The ACC’s Soft Middle Tier: Time to Panic Yet?

Posted by Chris Kehoe on November 14th, 2013

We are less than one week into the start of the 2013-14 college basketball season and the median of the ACC is nearing panic mode. Maybe not quite yet, but things certainly could have started better for the NCAA’s mightiest conference. To date, N.C. State has lost to Cincinnati by 11, Virginia lost to in-state rival VCU (displaying the power shift between traditional Virginia basketball schools), Miami barely squeaked by Georgia Southern in overtime and posted an inexcusable overtime loss to St. Francis (NY), and Boston College suffered an opening defeat to Providence and followed that up with a 13-point shellacking at the hands of a game Massachusetts squad. What does this all mean for the ‘almighty’ ACC as the nation’s premier basketball conference? Does this, for one, quiet the whispers of the ACC as the greatest basketball conference of all-time?

Boston College

BC has little to celebrate after an 0-2 start (Michael Ivins/US Presswire)

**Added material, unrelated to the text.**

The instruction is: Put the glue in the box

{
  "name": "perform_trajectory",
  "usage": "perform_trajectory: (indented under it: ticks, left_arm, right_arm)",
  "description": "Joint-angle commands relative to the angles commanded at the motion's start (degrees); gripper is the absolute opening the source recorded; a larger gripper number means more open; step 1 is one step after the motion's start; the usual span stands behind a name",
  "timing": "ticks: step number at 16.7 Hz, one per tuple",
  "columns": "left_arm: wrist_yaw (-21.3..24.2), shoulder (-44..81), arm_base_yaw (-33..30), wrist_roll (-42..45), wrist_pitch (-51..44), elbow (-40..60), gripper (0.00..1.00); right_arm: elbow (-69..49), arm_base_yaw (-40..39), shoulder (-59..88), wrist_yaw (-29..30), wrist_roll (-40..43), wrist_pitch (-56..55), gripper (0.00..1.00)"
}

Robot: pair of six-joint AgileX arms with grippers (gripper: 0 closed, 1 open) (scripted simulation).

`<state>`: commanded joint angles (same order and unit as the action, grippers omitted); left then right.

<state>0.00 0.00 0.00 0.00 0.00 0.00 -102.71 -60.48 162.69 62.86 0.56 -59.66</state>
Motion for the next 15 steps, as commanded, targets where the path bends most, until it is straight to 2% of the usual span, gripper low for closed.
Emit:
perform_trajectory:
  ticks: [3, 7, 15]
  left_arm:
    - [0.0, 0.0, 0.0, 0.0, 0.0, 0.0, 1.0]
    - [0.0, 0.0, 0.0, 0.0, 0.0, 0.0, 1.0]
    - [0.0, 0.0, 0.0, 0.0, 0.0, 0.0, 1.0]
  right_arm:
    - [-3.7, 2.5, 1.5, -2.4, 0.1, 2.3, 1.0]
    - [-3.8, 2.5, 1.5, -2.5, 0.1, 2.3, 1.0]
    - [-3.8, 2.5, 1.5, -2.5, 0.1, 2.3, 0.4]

A lot of a conference’s overall reputation and greatness has to be attributed to its depth and the overall quality of teams across the board. Now VCU happens to be a top-25 team that has largely surpassed the Virginia basketball program of late under Shaka Smart, but a team that has ACC title aspirations and is laden with senior leaders needs to win games versus A-10 programs, especially if it doesn’t wish to find itself on the bubble again. N.C. State is in what most people consider a rebuilding year under Mark Gottfried, but Cincinnati is not a powerhouse and the middle of the league must prove formidable for the ACC to solidify its place in history. Last Friday night, Maryland lost to a top-25 Connecticut team boasting one of the best backcourts in the nation by only a single point, but the Terps walked away with a close loss rather than gloating about a big win on their non-conference résumé. Miami wasn’t expected to have a great year after losing Kenny Kadji, Shane Larkin, Reggie Johnson, Durand Scott and the rest of its roster from last season, but losing to a NEC foe is a humbling step backward, to say the least.

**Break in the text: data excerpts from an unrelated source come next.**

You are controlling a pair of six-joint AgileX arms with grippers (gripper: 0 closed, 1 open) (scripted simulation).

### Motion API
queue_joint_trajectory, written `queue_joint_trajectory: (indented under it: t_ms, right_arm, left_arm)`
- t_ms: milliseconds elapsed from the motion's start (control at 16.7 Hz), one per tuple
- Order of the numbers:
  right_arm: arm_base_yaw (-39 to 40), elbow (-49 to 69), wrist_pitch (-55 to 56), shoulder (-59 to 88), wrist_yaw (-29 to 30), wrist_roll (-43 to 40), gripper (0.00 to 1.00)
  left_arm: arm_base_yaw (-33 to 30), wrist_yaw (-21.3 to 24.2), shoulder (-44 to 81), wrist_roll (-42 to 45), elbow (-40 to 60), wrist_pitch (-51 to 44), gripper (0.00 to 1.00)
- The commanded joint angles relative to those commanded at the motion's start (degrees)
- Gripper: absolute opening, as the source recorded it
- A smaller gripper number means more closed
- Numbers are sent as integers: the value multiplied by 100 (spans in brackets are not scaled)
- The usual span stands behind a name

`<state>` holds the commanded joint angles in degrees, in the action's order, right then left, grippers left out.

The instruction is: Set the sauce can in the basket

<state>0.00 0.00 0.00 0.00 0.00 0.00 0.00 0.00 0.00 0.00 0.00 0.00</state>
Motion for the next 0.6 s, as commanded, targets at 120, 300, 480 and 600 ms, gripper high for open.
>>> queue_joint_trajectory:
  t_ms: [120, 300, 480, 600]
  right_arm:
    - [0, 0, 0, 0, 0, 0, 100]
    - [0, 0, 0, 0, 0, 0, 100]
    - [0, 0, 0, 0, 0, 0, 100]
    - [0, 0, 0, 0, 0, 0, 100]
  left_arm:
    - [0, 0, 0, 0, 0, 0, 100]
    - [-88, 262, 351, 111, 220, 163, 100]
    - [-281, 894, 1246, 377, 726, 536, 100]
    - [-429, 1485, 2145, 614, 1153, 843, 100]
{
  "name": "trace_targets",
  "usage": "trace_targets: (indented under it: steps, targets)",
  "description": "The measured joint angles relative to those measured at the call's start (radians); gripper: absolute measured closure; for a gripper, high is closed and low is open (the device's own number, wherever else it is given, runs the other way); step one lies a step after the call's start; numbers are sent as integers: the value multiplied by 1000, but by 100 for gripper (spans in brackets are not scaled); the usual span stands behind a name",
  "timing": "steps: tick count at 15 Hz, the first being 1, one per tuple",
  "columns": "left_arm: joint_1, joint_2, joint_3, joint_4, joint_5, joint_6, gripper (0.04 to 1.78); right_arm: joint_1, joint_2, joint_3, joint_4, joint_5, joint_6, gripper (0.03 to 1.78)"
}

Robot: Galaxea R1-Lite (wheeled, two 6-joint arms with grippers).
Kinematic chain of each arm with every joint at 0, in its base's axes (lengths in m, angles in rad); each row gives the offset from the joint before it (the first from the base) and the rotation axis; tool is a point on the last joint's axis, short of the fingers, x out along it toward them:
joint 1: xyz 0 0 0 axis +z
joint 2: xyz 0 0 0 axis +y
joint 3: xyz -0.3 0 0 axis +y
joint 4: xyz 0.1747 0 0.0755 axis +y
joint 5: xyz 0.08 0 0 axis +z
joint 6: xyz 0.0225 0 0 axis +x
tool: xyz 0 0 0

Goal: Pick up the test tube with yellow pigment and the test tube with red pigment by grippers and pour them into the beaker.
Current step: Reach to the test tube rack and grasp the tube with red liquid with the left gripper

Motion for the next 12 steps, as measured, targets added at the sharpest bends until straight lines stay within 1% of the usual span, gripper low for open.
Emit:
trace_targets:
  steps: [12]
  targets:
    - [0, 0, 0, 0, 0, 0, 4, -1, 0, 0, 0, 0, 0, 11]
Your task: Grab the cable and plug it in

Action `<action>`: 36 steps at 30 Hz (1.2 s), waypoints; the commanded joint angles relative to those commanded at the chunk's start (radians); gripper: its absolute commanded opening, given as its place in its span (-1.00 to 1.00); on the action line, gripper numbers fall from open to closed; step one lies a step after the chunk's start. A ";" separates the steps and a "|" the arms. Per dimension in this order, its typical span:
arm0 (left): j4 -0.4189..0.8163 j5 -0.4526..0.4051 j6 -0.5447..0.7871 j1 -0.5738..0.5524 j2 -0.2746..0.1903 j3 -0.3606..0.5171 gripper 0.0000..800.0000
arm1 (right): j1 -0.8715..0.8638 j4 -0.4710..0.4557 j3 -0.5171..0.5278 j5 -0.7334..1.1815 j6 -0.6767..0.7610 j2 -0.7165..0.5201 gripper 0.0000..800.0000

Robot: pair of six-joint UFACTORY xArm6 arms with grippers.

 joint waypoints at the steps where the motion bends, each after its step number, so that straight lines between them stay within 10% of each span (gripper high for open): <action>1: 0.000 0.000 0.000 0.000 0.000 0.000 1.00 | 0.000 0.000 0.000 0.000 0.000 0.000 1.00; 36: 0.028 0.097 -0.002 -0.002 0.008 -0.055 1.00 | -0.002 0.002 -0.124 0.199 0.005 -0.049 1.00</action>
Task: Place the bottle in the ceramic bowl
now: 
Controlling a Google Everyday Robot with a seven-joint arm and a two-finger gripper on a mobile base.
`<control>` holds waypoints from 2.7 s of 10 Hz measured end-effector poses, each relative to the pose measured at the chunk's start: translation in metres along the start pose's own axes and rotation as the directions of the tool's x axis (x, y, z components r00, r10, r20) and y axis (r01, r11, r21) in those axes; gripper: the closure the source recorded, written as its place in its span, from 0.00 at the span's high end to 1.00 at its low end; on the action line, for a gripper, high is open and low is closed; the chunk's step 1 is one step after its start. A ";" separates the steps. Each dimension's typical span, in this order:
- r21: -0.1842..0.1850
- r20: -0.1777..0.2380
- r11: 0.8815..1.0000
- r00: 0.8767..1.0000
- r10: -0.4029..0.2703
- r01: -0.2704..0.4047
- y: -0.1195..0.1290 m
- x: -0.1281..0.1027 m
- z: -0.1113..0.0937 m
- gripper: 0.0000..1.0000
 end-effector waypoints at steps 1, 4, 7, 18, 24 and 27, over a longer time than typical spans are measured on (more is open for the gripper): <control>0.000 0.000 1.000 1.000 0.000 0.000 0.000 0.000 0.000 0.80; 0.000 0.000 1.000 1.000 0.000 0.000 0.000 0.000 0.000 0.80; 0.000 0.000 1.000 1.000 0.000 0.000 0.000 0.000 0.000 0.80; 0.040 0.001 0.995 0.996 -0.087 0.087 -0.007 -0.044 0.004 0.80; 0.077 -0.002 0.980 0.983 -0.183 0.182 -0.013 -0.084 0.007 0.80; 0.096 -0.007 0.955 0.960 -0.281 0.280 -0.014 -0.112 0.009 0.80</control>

Boston College was pegged by most as upstart darlings of this year’s new league, with reigning ACC Rookie of the Year Olivier Hanlan, junior forward Ryan Anderson, and a host of talented youngsters expected to make waves and finish anywhere from fifth to eighth place in the crowded ACC. Instead they have taken two early season losses well before hitting the conference juggernaut, with one of their losses coming to an up-and-coming Providence squad that was missing its McDonald’s All-American guard, Kris Dunn. That loss to a lower-tier Big East team wasn’t quite as bad as their most recent loss to UMass, a team with pint-sized mid-major star Chaz Williams and Western Kentucky transfer Derrick Gordon anchoring an explosive and versatile backcourt, but one that shouldn’t be able to hang with an ACC team that wants to solidify itself with an NCAA bid.

Should ACC fans worry?

No, not yet. The season is still incredibly young, having tipped off less than a week ago. The middle tier of the ACC will have plenty more opportunities to replenish its reputation on the national stage before conference play begins. This means teams like Boston College, Maryland, Pittsburgh, N.C. State, and even to a lesser extent Georgia Tech on the low end and Notre Dame on the high end, will have plenty of opportunities. While Georgia Tech, Maryland, N.C. State, and Boston College may struggle with bouts of inconsistency that commonly plague inexperienced teams not accustomed to sustained excellence, they should all hit their stride at some point and exemplify the quality of depth that makes this year’s ACC great.